Libellula fulva

Libellula fulva O. F. Müller, 1764
Bruine korenbout

Omschrijving [laatste larvale stadium, (fig. Lfulval.tif) (fig. Lfulvat.tif)]
(naar Gardner, 1977; Lucas, 1930; Ris, 1909)

Lichaam langgerekt ovaal met breed plat abdomen, behaard en met opvallende grote dorsale doornen op abdomen. Lengte 21 tot 25 mm, breedte 7 mm.

Kop: Van boven gezien vierhoekig, ogen knopvormig. Masker kort en breed, reikend tot eerste à tweede pootpaar. Prementum met setae gerangschikt in zes groepen: op binnenzijde aan weerszijden drie lange setae gevolgd door twee tot vijf korte setae, in de mediaan eindigend in een veldje van circa tien korte setae [(fig. Lfulva1.tif), vangmasker; (fig. Lfulva5.tif), setae op prementum en labiale palp]. Palpen aan eindrand met acht ronde tanden, zijrand met vier lange borstelharen [(fig. Lfulva2.tif), labiale palp].

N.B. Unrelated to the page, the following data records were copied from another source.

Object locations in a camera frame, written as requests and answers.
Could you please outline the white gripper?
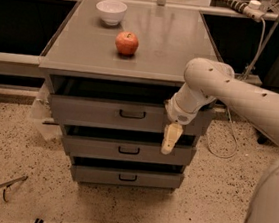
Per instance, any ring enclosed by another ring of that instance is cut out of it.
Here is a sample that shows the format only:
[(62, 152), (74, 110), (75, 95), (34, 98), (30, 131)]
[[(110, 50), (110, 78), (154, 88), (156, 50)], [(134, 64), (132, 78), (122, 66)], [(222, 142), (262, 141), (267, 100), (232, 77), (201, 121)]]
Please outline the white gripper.
[(168, 119), (172, 122), (165, 127), (164, 139), (162, 140), (161, 152), (168, 155), (174, 149), (176, 142), (181, 137), (183, 126), (188, 125), (195, 119), (196, 112), (185, 112), (179, 107), (173, 98), (164, 104)]

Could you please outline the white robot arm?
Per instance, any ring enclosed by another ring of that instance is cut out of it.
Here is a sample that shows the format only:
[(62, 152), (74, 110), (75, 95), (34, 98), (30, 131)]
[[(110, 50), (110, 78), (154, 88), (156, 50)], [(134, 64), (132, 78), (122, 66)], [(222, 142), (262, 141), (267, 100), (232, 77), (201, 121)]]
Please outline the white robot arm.
[[(279, 145), (279, 94), (239, 81), (234, 73), (231, 66), (209, 59), (194, 58), (187, 63), (183, 86), (165, 104), (171, 122), (164, 130), (164, 155), (172, 151), (183, 127), (199, 109), (215, 99)], [(279, 158), (257, 183), (244, 223), (279, 223)]]

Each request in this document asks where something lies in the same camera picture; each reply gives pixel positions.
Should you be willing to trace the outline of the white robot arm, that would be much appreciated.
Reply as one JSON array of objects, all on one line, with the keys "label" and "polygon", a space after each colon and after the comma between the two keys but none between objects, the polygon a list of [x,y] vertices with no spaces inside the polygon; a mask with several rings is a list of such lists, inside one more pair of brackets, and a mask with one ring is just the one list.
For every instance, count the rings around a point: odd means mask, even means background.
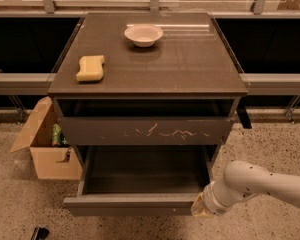
[{"label": "white robot arm", "polygon": [[222,215],[233,205],[264,194],[300,208],[300,176],[279,174],[244,161],[232,161],[209,183],[191,207],[195,217]]}]

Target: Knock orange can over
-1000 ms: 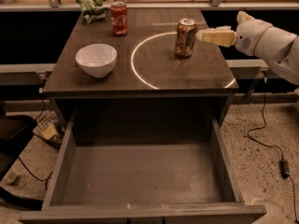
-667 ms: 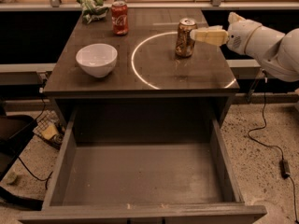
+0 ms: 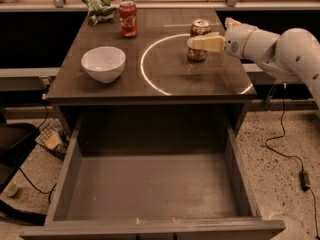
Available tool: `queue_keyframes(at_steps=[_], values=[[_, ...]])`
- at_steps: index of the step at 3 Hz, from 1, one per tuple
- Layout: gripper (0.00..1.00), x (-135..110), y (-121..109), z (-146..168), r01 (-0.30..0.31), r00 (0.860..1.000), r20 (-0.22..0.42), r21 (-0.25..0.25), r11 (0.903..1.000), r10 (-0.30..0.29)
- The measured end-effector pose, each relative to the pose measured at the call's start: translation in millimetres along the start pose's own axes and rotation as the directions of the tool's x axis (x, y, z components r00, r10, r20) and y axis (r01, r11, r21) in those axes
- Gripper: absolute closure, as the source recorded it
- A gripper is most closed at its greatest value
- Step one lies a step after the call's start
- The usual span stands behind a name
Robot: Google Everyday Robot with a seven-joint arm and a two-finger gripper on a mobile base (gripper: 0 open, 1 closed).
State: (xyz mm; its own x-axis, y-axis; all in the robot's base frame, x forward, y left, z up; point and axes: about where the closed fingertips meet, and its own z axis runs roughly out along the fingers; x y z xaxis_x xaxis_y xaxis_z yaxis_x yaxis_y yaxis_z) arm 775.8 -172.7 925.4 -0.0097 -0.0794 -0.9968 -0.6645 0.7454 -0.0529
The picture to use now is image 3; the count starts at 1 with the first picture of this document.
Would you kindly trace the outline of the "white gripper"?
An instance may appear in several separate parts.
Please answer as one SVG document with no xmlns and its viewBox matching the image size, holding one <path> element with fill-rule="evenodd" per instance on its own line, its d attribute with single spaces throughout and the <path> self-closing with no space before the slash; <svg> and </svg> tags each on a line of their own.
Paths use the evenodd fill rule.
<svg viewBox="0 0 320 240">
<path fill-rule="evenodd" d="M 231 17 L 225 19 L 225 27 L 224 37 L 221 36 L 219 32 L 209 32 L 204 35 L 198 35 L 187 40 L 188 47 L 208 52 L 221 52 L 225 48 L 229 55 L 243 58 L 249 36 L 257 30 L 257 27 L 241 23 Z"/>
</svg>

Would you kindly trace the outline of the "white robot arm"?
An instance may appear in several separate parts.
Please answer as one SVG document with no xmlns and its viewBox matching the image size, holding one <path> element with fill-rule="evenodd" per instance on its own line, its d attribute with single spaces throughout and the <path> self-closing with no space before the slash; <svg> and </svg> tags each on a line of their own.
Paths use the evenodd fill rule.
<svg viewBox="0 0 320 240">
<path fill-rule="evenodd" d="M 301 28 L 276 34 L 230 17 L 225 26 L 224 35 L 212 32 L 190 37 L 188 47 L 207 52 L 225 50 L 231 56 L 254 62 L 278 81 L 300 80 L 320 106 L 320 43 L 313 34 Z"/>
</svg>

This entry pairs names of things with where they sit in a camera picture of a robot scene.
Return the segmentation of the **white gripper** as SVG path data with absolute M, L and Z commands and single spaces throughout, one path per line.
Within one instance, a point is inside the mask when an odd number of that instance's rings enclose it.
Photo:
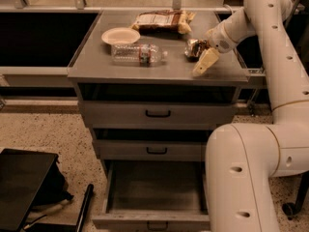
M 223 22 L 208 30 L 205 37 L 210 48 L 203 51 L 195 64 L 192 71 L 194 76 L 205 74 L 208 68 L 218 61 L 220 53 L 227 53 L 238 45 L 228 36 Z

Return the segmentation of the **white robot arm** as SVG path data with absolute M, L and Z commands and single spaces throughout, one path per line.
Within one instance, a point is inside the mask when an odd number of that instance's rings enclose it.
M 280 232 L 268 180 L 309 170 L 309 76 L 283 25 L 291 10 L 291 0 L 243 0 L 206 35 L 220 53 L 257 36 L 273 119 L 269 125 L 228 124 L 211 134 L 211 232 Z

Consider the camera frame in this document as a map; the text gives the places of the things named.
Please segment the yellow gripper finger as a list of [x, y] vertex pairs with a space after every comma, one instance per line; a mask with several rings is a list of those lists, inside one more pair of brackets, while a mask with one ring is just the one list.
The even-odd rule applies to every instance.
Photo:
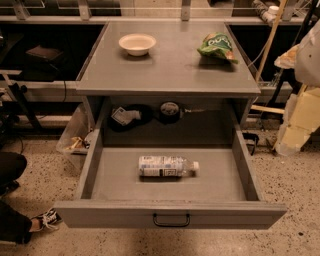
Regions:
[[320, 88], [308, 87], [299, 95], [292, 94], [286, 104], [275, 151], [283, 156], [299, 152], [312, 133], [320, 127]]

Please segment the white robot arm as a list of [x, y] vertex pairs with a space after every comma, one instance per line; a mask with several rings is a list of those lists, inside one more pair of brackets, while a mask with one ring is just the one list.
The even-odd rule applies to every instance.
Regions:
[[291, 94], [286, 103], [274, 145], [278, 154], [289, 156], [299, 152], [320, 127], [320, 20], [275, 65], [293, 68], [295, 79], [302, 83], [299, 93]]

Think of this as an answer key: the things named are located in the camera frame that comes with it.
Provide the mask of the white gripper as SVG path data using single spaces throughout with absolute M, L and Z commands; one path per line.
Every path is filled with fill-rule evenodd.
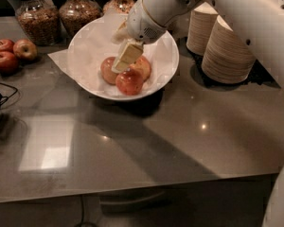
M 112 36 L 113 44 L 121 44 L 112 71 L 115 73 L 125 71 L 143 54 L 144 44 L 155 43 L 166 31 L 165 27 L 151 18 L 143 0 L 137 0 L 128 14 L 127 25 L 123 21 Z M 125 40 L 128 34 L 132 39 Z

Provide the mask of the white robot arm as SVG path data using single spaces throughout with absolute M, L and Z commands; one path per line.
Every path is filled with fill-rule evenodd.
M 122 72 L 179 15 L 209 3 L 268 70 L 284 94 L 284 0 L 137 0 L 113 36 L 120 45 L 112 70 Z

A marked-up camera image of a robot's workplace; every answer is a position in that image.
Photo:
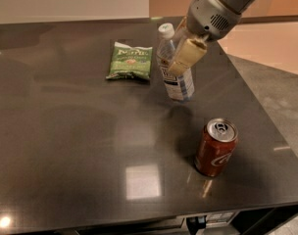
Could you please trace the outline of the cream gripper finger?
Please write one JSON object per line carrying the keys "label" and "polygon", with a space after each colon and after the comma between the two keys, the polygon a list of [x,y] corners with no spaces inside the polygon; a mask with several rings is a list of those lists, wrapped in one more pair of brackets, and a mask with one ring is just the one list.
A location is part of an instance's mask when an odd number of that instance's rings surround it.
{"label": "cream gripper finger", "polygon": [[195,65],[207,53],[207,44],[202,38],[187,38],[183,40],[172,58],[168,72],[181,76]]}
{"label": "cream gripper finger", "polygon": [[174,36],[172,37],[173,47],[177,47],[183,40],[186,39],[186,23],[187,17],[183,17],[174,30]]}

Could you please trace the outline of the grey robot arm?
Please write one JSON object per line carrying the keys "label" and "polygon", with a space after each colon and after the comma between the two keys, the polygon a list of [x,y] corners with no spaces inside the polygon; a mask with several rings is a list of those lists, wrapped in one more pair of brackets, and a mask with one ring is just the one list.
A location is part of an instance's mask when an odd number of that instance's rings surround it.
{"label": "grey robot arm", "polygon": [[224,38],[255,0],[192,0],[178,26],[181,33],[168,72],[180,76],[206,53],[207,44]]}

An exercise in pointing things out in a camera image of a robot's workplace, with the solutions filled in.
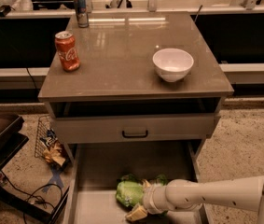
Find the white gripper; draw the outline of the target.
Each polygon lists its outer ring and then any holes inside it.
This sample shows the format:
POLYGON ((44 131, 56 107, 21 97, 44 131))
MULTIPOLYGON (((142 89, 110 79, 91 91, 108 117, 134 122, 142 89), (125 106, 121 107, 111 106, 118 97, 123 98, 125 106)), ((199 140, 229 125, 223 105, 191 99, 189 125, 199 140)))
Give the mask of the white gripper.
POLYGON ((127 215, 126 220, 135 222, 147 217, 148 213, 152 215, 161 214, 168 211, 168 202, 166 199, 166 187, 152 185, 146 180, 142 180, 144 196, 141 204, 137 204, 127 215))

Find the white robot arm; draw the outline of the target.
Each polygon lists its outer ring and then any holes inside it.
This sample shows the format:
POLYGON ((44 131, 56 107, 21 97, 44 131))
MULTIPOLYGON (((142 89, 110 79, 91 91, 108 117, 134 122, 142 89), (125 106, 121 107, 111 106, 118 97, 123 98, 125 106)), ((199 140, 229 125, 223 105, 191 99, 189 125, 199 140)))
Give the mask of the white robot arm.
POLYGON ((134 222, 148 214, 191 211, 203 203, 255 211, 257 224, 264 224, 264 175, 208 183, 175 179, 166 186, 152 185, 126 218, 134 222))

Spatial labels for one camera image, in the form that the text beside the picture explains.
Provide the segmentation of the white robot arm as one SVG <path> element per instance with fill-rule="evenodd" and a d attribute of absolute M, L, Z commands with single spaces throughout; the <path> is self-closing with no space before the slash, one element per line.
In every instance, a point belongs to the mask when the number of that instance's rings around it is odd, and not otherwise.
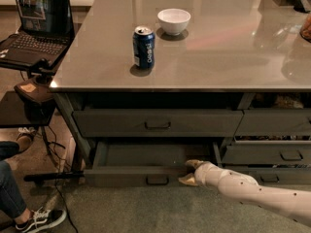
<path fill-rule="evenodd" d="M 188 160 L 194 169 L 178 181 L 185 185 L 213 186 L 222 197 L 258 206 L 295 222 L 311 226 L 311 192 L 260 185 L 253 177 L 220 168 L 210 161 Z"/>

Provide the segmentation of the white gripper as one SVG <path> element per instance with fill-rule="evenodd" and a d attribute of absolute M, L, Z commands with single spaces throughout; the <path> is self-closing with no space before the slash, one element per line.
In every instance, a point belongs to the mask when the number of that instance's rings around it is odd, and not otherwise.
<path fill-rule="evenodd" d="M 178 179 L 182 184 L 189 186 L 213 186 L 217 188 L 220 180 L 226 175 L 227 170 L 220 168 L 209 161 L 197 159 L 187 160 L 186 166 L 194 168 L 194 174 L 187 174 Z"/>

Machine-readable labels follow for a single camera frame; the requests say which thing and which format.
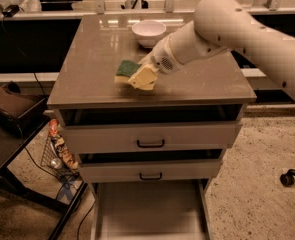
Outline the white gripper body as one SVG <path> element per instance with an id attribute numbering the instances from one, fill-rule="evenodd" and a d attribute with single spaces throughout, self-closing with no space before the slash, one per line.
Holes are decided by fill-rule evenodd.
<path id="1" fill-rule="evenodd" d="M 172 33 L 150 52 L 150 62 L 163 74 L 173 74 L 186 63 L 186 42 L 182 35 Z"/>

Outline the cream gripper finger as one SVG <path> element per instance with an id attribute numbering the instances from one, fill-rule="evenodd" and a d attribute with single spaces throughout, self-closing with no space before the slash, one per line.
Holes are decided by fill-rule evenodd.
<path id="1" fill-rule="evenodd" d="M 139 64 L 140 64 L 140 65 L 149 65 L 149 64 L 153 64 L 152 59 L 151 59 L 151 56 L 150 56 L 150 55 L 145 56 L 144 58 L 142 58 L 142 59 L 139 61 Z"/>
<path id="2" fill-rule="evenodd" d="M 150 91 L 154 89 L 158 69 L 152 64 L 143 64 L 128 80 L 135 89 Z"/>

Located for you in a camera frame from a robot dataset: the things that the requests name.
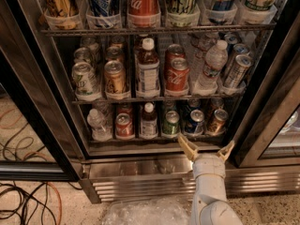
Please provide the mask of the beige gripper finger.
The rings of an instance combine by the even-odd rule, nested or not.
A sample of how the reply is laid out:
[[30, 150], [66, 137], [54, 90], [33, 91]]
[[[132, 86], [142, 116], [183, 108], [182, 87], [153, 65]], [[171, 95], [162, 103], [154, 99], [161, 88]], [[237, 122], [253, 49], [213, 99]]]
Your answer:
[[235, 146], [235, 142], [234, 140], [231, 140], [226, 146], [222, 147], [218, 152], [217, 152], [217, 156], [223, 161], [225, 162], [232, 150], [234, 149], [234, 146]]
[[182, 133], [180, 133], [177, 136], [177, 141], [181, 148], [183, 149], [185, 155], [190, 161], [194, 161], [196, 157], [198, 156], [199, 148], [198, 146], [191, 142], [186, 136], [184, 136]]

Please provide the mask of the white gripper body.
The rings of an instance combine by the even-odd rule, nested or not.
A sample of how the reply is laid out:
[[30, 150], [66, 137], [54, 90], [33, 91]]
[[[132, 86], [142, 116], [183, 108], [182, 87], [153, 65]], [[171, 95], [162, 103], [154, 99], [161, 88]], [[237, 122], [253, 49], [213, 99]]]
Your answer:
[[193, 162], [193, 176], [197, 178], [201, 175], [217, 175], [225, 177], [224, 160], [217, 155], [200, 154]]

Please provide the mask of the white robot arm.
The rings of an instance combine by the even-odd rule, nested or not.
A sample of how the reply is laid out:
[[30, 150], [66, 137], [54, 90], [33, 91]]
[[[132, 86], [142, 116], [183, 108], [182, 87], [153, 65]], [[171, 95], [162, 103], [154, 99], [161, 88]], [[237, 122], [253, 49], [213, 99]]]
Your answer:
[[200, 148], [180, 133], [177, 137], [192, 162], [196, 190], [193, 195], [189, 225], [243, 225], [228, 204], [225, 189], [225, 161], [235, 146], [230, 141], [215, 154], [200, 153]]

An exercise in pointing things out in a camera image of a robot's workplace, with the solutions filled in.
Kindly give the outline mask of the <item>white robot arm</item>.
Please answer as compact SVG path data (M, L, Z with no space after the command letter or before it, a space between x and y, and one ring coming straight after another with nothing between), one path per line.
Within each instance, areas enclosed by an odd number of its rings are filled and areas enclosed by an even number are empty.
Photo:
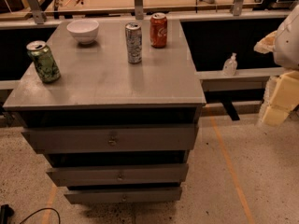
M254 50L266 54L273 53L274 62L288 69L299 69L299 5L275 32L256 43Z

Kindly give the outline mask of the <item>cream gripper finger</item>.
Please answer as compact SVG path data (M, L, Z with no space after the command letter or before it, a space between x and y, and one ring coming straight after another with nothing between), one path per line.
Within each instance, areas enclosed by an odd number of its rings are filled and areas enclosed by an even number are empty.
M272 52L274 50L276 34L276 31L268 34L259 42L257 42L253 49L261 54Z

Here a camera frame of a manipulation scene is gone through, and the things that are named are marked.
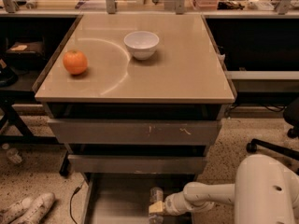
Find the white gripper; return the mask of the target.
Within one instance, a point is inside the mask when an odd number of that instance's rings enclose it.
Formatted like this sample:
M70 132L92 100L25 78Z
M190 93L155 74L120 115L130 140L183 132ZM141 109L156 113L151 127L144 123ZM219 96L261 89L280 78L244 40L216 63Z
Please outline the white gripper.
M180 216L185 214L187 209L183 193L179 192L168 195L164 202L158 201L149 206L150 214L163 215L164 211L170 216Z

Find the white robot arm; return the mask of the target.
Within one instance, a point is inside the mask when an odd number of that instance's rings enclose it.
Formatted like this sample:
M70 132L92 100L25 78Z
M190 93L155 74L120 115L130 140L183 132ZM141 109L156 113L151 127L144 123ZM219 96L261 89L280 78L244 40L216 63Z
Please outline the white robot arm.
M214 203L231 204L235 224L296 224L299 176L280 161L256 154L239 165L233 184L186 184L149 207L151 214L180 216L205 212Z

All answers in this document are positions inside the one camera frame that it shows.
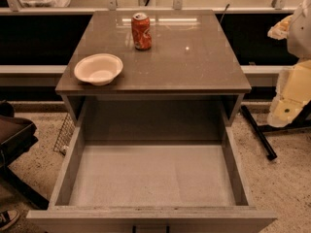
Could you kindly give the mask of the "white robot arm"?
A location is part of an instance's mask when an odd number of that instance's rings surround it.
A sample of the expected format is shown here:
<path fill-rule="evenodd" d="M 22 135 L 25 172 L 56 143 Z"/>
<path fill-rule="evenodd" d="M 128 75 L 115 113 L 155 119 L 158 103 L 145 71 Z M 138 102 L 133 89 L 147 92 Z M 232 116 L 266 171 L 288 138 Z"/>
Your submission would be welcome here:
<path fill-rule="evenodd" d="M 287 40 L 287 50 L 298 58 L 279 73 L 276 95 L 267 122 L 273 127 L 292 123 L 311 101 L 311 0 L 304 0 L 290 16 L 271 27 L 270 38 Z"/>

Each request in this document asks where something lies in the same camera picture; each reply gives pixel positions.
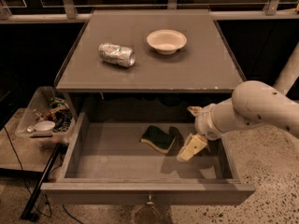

Abdomen: Met grote gebogen dorsale doornen op segmenten IV tot IX [(fig. Lfulva3.tif), abdomen (lateraal)], laterale doornen aan segmenten VIII en IX vrij krachtig [(fig. Lfulva4.tif), abdomen (ventraal)].

Adulten

(fig. Lfulvaf.tif), adult vrouwtje
(fig. Lfulvag.tif), adult vrouwtje
(fig. Lfulvam.tif), adult mannetje

Levenswijze

De larven leven diep ingegraven in modder en bezinksel van langzaam stromende beken, riviertjes, zwakstromende sloten en in leemplassen.

Het eierleggen

De eiafzetting geschiedt door het wijfje alleen, vliegend langs de oever boven ondiep water. Ze maakt daarbij slaande bewegingen met het abdomen en strooit de eieren dicht boven de wateroppervlakte af (Robert, 1958). De eieren zijn met een kleverige gel-massa omgeven. Ze zijn 0,6 mm lang en 0,4 mm breed, eerst lichtgeel, later purperbruin van kleur; ze zijn ovaal van vorm met de polen conisch toelopend.

Larvale ontwikkeling

De ei-ontwikkeling duurt vijf tot zeven weken. De larvale ontwikkeling neemt vermoedelijk twee jaar in beslag (Schiemenz, 1953). De exuviae zijn te vinden aan oeverplanten tot een meter hoogte boven water. Volgens Lieftinck (1926) zouden de imagines slechts een korte levensduur hebben en per individu niet langer dan tien dagen vliegen.

Vliegtijd

In Nederland gewoonlijk van eind mei tot in juli.

Verspreiding

In Nederland een vrij schaarse soort die vroeger verspreid was over het zuiden, oosten en midden van het land. Hoewel de soort nooit algemeen is geweest, is er de laatste decennia toch een duidelijke afname van het aantal vondsten te constateren. Ook nu wordt ze zo nu en dan in aantal waargenomen op plaatsen, waar ze voordien niet is gevonden, zoals in het Gooi (Scholten, 1979). Nu met name bekend uit de omgeving van Deventer en de laagveenachtige gebieden in de Vechtstreek en de Wieden/Weerribben. (zie ook Wasscher et al., 1995)
(fig. Lfulva50.tif), 29 uurhokken, 54 waarnemingen, periode tot 1950
(fig. Lfulva90.tif), 32 uurhokken, 63 waarnemingen, periode 1950 t/m 1989
(fig. Lfulva95.tif), 28 uurhokken, 71 waarnemingen, periode 1990 t/m 1994

Fauna-element

Ponto-mediterraan (Dévai, 1976b). Komt voor in geheel Midden- en Zuid-Europa van Spanje (zeldzaam), Italië en de Balkan tot aan Zuid-Engeland, Zuid-Skandinavië en Finland; in Rusland tot in de Kaukasus en aan de Kaspische Zee.